A huge explosion shocked Theresa McNair when she returned home from work a few days after the Fourth of July. She figured it was youngsters from the neighborhood having fun with leftover Christmas pyrotechnics.
The Fort Lauderdale mom did not realize it was her own child who had been injured until later and that the massive explosion had been caused by a grenade-like firework that had blasted off her son’s right hand and blinded him in one eye.
Javonte McNair, 14, is still recovering from his mental and physical traumas a year later. He is blind in one eye and can no longer play football, his favorite sport.
In an interview with local media, his mother remarked, “It has been very difficult.”
A Firework Had Already Been Set Off
Javonte was riding his bike across the neighborhood when he came across an onion bomb, a highly destructive firecracker that can be lawfully purchased in Florida with parental approval.
He picked it up without realizing it was already lit. The explosive detonated in his grasp, cutting his right hand from his arm and causing him to be blasted in the face. The bomb sprayed hot debris into his eye, causing severe damage to his cornea and lens.
He was transported to the hospital’s emergency room, but doctors were unable to reconnect his hand.
Saving Javonte’s Eye
Doctors at Miami’s Bascom Palmer Eye Institute were able to salvage Javonte’s remaining eye. In order to restore Javonte’s vision, ophthalmologist Ajay Kuriyan, M.D., and a team of doctors, including Tayyeba Ali, M.D., and Brian Tse, M.D., underwent hours of emergency surgery.
However, the damage to the eyes was severe.
The retina of Javonte’s eye had separated, and the globe had ruptured. Javonte acquired a cataract, which had to be removed, and he also had corneal transplant surgery, as with many traumatic eye injuries. Dr. Kuriyan was successful in saving the eye. He is still blind, but he will have further procedures in the near future to try to recover some of his vision.
“He was hurt by a firecracker that was essentially a grenade,” Dr. Kuriyan explained. “It is a complete pity that this occurred. Working in the emergency room, we see injuries like these every year during the Fourth of July.”
Each Year, Fireworks Hurt Thousands of People.

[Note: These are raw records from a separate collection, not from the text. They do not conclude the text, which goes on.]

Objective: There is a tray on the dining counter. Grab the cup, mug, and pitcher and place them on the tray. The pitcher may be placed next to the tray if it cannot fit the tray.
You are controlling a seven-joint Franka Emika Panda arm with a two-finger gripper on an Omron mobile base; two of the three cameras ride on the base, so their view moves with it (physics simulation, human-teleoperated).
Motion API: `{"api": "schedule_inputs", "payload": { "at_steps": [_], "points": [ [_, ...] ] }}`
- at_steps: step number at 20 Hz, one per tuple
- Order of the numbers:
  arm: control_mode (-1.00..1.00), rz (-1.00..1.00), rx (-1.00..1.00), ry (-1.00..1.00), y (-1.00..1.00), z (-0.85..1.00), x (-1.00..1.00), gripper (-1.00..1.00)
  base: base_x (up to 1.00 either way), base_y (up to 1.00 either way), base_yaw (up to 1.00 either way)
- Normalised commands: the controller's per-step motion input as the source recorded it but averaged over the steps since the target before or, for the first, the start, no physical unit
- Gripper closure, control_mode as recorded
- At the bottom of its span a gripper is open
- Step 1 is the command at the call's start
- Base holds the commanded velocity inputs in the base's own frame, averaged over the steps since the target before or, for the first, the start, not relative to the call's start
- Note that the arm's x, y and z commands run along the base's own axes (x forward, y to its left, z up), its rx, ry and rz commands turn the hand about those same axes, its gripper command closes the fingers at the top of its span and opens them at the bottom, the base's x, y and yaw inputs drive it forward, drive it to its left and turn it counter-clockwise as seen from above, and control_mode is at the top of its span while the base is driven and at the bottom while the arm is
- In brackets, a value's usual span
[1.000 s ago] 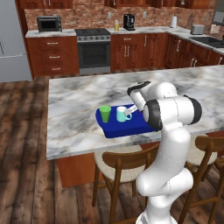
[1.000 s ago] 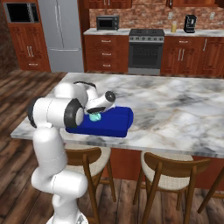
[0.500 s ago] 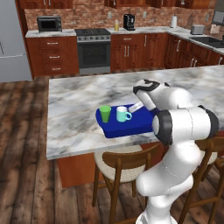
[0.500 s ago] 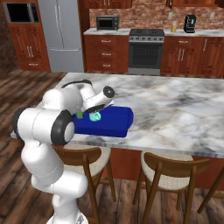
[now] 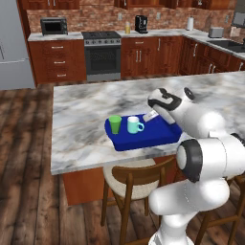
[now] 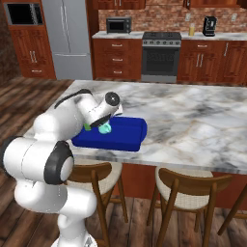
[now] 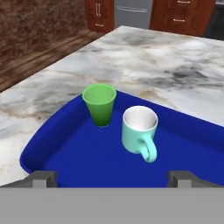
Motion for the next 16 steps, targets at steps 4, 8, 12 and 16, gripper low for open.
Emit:
{"api": "schedule_inputs", "payload": {
  "at_steps": [4, 8, 12, 16],
  "points": [
    [-1.0, -0.09, -0.06, 0.0, 0.0, 0.32, -0.31, -1.0, 0.0, 0.0, 0.0],
    [-1.0, -0.12, -0.05, 0.0, 0.0, 0.46, -0.23, -1.0, 0.0, 0.0, 0.0],
    [-1.0, -0.17, -0.02, 0.0, -0.03, 0.6, -0.17, -1.0, 0.0, 0.0, 0.0],
    [-1.0, -0.14, -0.05, -0.01, -0.39, 0.4, -0.53, -1.0, 0.0, 0.0, 0.0]
  ]
}}
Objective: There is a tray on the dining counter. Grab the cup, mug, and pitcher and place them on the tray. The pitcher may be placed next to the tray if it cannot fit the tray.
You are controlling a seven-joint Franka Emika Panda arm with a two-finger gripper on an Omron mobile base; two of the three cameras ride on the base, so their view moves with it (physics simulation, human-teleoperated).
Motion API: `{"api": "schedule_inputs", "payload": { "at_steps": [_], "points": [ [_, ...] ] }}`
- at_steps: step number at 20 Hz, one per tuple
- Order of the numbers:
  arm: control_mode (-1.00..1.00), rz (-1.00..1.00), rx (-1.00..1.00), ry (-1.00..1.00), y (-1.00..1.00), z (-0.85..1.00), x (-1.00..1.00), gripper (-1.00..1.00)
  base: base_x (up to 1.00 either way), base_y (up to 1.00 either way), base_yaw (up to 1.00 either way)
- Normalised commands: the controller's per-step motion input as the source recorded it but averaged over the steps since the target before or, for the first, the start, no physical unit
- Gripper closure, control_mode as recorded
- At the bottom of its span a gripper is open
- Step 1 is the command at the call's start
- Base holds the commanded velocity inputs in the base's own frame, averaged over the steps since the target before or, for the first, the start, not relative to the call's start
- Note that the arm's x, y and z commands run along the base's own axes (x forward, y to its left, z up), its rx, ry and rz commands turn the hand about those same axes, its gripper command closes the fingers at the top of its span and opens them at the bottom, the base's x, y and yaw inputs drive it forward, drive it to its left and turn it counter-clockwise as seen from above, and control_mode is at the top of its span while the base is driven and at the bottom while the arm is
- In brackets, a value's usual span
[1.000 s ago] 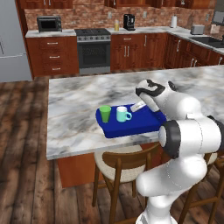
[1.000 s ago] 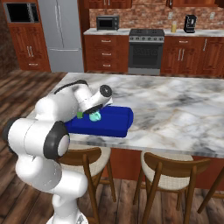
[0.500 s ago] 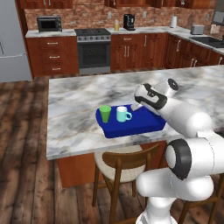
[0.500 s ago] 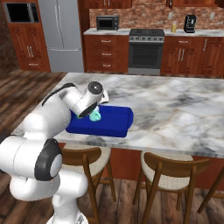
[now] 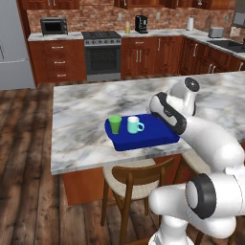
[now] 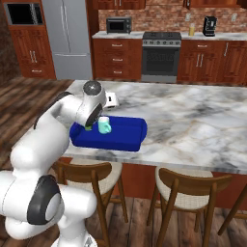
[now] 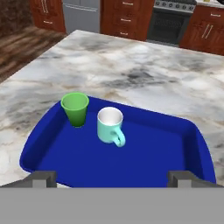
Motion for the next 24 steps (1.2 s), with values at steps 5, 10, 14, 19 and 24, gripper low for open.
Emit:
{"api": "schedule_inputs", "payload": {
  "at_steps": [5, 10, 14, 19, 24],
  "points": [
    [-1.0, -0.09, -0.03, 0.0, -0.4, 0.32, -0.72, -1.0, 0.0, 0.0, 0.0],
    [-1.0, -0.06, -0.01, 0.0, -0.2, 0.41, -0.68, -1.0, 0.0, 0.0, 0.0],
    [-1.0, -0.12, 0.0, 0.0, 0.0, 0.43, -0.59, -1.0, 0.0, 0.0, 0.0],
    [-1.0, -0.1, 0.0, 0.0, 0.0, 0.5, -0.41, -1.0, 0.0, 0.0, 0.0],
    [-1.0, -0.07, 0.0, 0.0, 0.0, 0.47, -0.33, -1.0, 0.0, 0.0, 0.0]
  ]
}}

According to a 2015 report by the U.S Consumer Product Safety Commission, there were 10,500 fireworks-related injuries treated in American emergency rooms in 2014. The American Academy of Ophthalmology has issued another public health warning, this time encouraging people to avoid using fireworks at home because of the danger of catastrophic injury, especially to children.
“It is easy to forget about the dangers of consumer fireworks around the Fourth of July,” said Philip R. M.D. Philip R. Rizzuto, The American Academy of Ophthalmology’s clinical representative and ophthalmologist. “We believe that by leaving fireworks to the experts, people will be able to enjoy in the safest way possible.”
Fireworks are sometimes marketed as toys. You might believe you know how to deal with them safely. Playing with fireworks might cause you or your loved ones to become temporarily blind. This year, leave the fireworks to the pros.